Si potrebbe anche comprendere l’errore di chi dovesse pensare in un primo momento, osservando all’opera l’esperto cacciatore di lombrichi della Florida, Gary Revell, che il suono da lui emesso sia una sorta di prova del ventriloquo, oppure il richiamo di un maiale selvatico di passaggio. L’espressione concentrata, la posizione inginocchiata sul terreno, gli occhi che percorrono con attenzione il suolo circostante, alla ricerca del più piccolo, fra tutti gli animali che possano dirsi essenziali alla nostra sopravvivenza. Mentre le mani, operano con un metodo particolare… Vermi. Esseri viventi che preparano il suolo, nella loro costante ricerca di cibo, creando l’humus e tracciandovi milioni di minuscoli canali, all’interno dei quali possono passare l’acqua e l’aria provenienti dalla superficie. E uomini: quanto spesso s’incontrano, nella realtà dei fatti? Guarda. Sussiste nella realtà dei fatti questa improbabile condizione, per cui non importa quanto siano numerosi i primi, brulicanti sotto alla porosa superficie degli ambienti naturali; nessuno, tra i secondi, riuscirà a sentirli né a vederli con i propri occhi. Finché all’improvviso, a seguito di un imprevisto o lo spavento di un secondo, un certo numero di appartenenti alla genìa strisciante sotterranea (non si tratta mai, di uno oppure due) decidono di mettere la testa al di fuori dell’opprimente protezione della Madre Terra, e finiscono generalmente molto, molto male. Perché servano allo scopo, soprattutto se serviti in acqua di fiume o di lago, appesi a un amo poco prima di passare a miglior vita. Il tipico verme del Sud-Est degli Stati Uniti, dove opera ormai da molte decadi Gary Revell, non ha quasi nulla a che vedere con la sua tipica controparte europea, per non parlare di quegli striminziti anellidi che popolano i mari d’erba del distante settentrione. Il Diplocardia mississippiensis è una creatura spessa, lunga e resiliente, con fino a 12 cuori grandi come la capocchia di uno spillo.
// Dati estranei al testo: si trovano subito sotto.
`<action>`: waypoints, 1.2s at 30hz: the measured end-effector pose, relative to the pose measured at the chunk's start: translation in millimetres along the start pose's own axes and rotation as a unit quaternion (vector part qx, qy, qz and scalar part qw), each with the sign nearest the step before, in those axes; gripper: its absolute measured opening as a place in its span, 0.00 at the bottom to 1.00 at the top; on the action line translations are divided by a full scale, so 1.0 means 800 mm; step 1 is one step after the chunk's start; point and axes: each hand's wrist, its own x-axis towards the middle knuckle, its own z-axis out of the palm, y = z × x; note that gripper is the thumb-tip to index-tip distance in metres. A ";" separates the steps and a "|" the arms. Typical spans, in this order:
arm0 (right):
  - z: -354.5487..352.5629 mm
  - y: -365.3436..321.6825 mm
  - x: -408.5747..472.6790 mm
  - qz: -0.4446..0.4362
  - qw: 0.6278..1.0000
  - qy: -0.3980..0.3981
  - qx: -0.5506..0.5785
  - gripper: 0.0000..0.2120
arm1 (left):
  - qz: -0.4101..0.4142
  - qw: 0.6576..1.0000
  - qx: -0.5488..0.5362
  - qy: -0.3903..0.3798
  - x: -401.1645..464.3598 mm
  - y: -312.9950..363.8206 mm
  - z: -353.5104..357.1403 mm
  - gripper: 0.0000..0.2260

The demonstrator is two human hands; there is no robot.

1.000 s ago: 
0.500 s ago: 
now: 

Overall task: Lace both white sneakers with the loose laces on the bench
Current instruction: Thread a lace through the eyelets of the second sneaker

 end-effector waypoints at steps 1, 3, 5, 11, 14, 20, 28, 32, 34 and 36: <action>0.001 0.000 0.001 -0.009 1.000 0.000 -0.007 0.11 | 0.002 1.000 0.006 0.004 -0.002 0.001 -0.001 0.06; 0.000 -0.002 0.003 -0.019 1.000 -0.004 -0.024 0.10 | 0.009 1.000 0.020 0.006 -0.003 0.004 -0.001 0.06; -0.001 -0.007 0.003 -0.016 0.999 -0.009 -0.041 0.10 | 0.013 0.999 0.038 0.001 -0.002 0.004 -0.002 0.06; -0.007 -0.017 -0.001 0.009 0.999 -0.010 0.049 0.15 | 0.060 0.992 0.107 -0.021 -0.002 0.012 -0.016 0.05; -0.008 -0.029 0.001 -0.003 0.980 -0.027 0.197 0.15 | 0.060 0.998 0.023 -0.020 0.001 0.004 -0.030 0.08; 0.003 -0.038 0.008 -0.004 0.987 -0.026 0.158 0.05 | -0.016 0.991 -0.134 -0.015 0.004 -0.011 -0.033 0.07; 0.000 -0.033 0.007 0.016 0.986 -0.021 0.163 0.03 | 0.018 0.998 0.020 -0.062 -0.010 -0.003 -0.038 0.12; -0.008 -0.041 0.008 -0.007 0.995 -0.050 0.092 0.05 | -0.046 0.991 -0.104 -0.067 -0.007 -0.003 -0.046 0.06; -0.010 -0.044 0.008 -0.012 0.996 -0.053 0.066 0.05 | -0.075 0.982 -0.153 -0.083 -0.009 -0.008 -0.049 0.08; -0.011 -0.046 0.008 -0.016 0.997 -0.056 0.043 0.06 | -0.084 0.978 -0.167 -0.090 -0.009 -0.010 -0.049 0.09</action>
Non esiste probabilmente, in tutto il mondo civile, un’esca più efficace e duratura, in grado di resistere finché non si è raggiunto quello stato assai desiderabile (per il suo carnefice) ed altrettanto problematico (per il pesce) di essere soltanto parzialmente digerito e poi smaltito, assieme al resto del contenuto dello stomaco del nuotatore.
Così, quanto può valere un secchio di dimensioni medie, pieno di questi abitanti del profondo, laboriosamente raccolto grazie alla messa in opera di mezzi vecchi almeno quanto i nostri bisnonni? Il mercato può variare, ma difficilmente, anche nei periodi peggiori della stagione meno pescosa, si è mai scesi sotto 30-35 dollari. Il che vuol dire, tradotto grazie al senso pratico, che in effetti si può vivere di soli vermi. Se si è sufficientemente bravi. E Revell, si viene indotti a pensare dai numerosi video disponibili sulla sua opera, è praticamente…Il migliore. Il suono da lui emesso durante l’opera di procura, che in gergo viene definito con il termine grunting (letteralmente – grugnito) non è in effetti un prodotto del suo apparato fonatorio, ma viene realizzato tramite l’incontro tra due specifici attrezzi di lavoro: lo staub, un’asticella di legno piantata nel terreno, ed un pezzo piatto di metallo detto rooping iron, sorprendentemente del tutto liscio. Strofinando energicamente tali due elementi, l’esperto grunter riesce a creare una melodia dissonante udibile anche a 100 metri di distanza, e che soprattutto ha la caratteristica, grazie al posizionamento interrato della componente sottostante, di riuscire ad utilizzare il suolo stesso come cassa di risonanza, propagandosi a una considerevole profondità. Ora, come ci insegna la scienza, i vermi non hanno orecchie e non possono percepire i suoni. Eppure, esattamente come avviene per il cobra reale che segue con la testa il flauto durante lo spettacolo del suo domatore, non perché richiamato dalla musica, ma per difendersi in qualche maniera da un tale becco prominente, qui  c’è un fattore addizionale che richiama gli striscianti del profondo. E si tratta…Serve dirlo? Delle vibrazioni.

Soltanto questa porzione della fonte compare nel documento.